In short: too much hormonal teen angst (especially Blue lamenting her curse–woe is me, I can never kiss anyone!), not enough Welsh mythology. Not nearly enough.
As other reviewers have said, TDT feels less like a sequel than a continuation or spin-off of The Raven Boys, like a drawn-out missing piece of that book, because TRB’s plot is never advanced and indeed, most of the characters and relationships that were the cornerstone TRB either stagnate or devolve. I’m inclined to think that you could almost skip from TRB to Blue Lily, Lily Blue and miss nothing of importance.

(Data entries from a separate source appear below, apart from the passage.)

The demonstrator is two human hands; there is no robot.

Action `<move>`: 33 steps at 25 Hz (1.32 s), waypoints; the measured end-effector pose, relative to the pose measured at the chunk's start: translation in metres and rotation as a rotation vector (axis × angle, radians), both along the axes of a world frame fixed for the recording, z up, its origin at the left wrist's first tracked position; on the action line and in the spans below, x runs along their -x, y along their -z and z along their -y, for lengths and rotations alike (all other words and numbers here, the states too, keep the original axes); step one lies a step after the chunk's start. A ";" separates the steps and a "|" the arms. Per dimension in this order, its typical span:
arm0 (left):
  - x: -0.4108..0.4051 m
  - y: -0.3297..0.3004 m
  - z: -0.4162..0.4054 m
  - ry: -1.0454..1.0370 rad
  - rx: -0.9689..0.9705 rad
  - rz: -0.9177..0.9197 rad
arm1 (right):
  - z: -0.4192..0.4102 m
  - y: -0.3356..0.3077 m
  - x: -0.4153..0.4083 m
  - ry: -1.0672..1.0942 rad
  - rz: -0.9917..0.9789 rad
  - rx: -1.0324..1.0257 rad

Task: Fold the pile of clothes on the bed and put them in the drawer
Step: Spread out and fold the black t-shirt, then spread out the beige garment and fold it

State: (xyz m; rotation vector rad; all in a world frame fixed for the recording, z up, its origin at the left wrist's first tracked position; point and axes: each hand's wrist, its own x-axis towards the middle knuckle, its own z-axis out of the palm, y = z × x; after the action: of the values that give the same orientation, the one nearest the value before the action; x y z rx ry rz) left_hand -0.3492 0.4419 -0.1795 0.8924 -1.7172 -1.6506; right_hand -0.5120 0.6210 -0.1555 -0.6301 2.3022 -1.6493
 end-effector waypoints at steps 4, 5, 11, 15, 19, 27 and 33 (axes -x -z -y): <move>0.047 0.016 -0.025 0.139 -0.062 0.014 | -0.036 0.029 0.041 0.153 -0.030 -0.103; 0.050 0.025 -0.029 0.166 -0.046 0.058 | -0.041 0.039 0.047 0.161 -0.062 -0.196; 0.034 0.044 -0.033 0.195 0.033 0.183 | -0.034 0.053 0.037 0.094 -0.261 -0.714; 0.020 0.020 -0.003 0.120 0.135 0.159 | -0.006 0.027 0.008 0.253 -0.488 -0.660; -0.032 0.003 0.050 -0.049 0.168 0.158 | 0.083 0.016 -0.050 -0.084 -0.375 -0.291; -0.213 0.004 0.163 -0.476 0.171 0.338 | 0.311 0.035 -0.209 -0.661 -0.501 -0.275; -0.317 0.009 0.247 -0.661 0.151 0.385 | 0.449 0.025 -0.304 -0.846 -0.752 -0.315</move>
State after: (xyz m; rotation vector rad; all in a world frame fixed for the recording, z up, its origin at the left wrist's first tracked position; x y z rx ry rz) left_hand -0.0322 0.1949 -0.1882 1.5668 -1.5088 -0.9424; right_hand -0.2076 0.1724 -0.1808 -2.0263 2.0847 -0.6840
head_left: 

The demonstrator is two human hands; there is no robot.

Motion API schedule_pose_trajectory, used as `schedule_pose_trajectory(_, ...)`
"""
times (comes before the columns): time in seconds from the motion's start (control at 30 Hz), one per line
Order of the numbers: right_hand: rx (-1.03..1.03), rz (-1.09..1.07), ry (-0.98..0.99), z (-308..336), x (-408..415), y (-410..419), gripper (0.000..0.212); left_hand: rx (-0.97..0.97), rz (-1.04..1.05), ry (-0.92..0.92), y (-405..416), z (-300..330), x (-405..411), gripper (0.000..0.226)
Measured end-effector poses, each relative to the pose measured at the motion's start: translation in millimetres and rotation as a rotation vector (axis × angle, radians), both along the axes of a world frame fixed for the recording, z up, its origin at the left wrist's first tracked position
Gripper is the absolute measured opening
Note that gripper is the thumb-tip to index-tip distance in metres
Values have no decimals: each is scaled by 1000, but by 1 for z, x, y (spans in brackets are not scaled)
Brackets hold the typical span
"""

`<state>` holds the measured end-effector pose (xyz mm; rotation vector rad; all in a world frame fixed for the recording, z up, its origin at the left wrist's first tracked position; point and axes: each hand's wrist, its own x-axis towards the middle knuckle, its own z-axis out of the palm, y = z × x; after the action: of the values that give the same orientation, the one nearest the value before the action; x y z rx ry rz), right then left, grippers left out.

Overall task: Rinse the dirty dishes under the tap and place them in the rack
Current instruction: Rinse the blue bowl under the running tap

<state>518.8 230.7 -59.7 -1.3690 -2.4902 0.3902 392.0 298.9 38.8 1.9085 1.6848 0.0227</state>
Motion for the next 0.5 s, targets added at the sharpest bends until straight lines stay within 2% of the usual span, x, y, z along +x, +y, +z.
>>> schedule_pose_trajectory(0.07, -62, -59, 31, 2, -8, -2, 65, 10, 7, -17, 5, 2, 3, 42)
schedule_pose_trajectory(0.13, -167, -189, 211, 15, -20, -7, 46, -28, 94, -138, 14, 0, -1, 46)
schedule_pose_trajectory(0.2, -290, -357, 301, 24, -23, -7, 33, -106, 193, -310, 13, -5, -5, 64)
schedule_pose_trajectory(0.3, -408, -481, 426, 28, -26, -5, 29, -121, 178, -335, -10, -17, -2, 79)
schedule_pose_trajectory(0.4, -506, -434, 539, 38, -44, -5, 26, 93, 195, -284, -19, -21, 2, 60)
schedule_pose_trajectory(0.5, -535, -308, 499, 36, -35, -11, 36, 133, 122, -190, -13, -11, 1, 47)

I read and finished TDT out of a stubborn desire to learn more–about Glendower, about Cabeswater, about Adam and Blue and Gansey and Aglionby–but mostly, I got a lot of exaggerated teen angst, swearing, drugs, and drag racing. I came out of the read barely remembering why I loved The Raven Boys, and that makes me saddest of all.
Because I’m a sucker, and because (despite my myriad complaints) I did not hate TDT, I’ll likely be reading the third book in the series, though I’m not in a hurry to do so after this disappointment. I hope that TDT is simply a bad bout of Middle Book Syndrome and that the final two are improvements.